In short, we need to distinguish different kinds of burden. In another study, Blais et al. (2019) distinguish what they call direct and indirect burdens (or costs), the former being associated with the act of voting as such and the latter with the effort to make an informed choice. The authors find that the great majority of people find it very easy to go to the polling station and to make up their mind about the parties and their leaders. As expected, both types of burden have an impact, though small, on the turnout decision. The distinction between direct and indirect burden is interesting though not fully satisfactory, since it does not take into account the various steps, starting with registration, that a voter needs to undertake in order to cast their ballot. We fill some of that gap in this study.

Using data from the National Electors Study (NES) 2019 (see methodological details in Chapter 2), which was conducted by Elections Canada, our analysis will proceed in three steps. The first step is purely descriptive (see Chapter 3). We provide an accurate assessment of the subjective burden of voting among Canadian electors. Is it correct to say that, all in all, voting is viewed to be quite easy by the great majority? We then distinguish the various steps to determine which ones are perceived to be the easiest and the most difficult. We then compare pre-electoral perceptions of the burden of voting with post-electoral assessments of the actual act of voting to determine whether Canadian electors tend to overestimate the burden of voting.

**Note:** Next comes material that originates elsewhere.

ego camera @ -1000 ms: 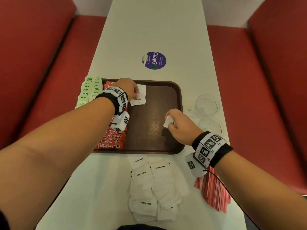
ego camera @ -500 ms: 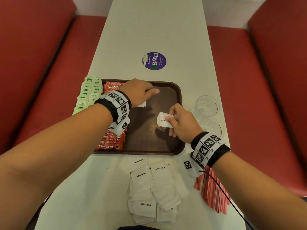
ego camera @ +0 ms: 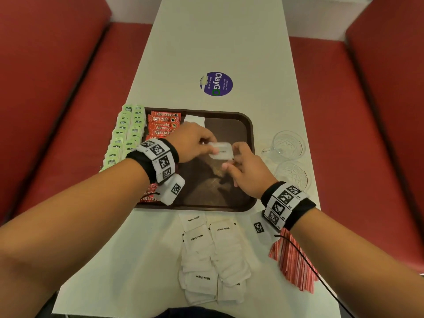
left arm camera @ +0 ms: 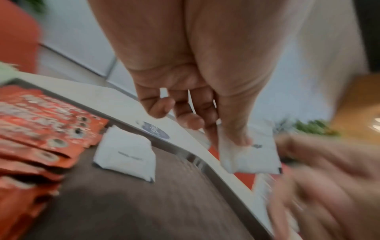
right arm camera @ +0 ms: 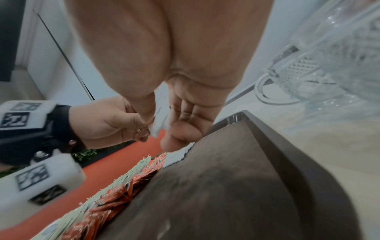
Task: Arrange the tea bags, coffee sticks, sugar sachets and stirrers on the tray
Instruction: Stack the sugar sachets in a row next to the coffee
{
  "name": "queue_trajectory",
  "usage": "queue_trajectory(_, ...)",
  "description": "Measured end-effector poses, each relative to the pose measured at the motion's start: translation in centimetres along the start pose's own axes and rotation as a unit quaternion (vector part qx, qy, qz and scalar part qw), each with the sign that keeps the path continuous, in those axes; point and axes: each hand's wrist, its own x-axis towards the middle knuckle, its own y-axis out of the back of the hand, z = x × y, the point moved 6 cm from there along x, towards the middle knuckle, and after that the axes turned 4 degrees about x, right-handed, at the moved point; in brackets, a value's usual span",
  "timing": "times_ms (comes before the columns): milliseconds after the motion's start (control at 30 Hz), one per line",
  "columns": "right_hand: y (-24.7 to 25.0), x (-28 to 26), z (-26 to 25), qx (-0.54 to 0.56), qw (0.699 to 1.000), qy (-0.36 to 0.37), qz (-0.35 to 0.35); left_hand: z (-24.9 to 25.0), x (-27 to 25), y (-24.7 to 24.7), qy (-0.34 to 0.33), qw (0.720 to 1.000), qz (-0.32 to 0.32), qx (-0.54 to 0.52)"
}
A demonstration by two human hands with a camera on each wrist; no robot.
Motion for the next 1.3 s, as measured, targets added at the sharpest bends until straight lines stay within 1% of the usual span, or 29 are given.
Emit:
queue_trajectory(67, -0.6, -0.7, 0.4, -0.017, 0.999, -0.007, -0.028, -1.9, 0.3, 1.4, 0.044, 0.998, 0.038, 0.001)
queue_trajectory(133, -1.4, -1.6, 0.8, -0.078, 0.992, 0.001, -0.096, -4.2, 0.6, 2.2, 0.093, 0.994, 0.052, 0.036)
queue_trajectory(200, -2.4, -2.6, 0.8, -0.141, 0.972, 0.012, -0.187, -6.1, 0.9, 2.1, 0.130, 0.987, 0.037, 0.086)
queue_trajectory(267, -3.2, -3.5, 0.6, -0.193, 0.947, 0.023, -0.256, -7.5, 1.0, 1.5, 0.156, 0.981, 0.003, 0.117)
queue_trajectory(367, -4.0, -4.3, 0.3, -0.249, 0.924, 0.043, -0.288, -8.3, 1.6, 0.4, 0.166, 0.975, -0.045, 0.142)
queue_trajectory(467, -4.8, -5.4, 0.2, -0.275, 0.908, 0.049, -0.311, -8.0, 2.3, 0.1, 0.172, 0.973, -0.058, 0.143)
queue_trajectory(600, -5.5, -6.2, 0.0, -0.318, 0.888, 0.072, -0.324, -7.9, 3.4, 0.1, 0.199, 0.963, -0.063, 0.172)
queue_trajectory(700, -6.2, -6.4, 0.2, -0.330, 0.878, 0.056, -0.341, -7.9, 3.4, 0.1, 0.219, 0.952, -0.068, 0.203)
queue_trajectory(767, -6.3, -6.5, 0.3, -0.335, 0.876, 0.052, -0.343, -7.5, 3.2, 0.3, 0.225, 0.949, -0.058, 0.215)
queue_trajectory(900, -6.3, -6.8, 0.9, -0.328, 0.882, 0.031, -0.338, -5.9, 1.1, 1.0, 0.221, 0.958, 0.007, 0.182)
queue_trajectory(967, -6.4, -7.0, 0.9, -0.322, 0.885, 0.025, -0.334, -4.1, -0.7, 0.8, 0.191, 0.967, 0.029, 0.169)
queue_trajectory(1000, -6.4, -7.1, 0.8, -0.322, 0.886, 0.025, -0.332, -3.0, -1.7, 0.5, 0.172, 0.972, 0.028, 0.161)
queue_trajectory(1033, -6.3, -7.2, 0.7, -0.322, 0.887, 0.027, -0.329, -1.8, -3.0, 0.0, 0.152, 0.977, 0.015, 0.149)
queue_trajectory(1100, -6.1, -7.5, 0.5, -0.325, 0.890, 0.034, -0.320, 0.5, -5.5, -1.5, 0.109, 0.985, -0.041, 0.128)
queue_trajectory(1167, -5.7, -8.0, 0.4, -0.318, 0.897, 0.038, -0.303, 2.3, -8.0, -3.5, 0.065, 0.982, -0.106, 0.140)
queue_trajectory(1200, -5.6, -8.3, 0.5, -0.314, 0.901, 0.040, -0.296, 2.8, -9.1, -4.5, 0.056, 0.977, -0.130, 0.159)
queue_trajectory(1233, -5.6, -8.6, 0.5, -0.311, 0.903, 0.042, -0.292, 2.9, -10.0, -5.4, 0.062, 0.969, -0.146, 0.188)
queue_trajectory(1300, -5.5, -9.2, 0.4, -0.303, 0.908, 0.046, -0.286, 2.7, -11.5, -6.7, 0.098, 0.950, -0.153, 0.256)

In a second step, we examine whether the burden of voting is higher for some subgroups of the population (see Chapter 4). We focus on four groups: Indigenous electors, persons with disabilities, those who have never voted before, and people with less education, particularly those not in education, employment or training (NEET) who also are within the 18–34 age group. From the existing literature and the previous Surveys of Electors conducted by Elections Canada 2 , we know that turnout is lower among youth and those with less formal education (Wolfinger and Rosenstone 1980; Blais 2000; Leighley and Nagler 2014; Blais and Daoust 2020) as well as in Indigenous communities (Fournier and Loewen 2011). We look at whether members of these groups perceive voting to be more difficult and which specific steps leading to voting are deemed to be particularly burdensome.

Finally, we address the "Does it Matter" question (see Chapter 5). Some people may find voting easy but abstain because they are not really interested or don't care. Others may find voting difficult but vote anyway, because they are strongly motivated to vote. We thus need to sort out how much of the abstention, among the whole electorate but also among different subgroups, is due to lack of motivation (people do not vote because they are not interested and/or they do not feel they have a civic duty) and how much is due to the perceived difficulty (people would like to vote but they are not able to because of the obstacles). The bottom line and toughest question is thus about the impact of burdens on turnout. How many more people would vote if the burden was nil (or minimal)? Which specific burdens are the most consequential for the decision to vote or abstain? Finally, for which groups is the burden most important, that is, in which groups would turnout increase the most in the absence of any obstacle?

The final chapter (Chapter 6) summarizes the main findings and makes suggestions about what could be done to make the act of voting as easy as possible for as many Canadians as possible.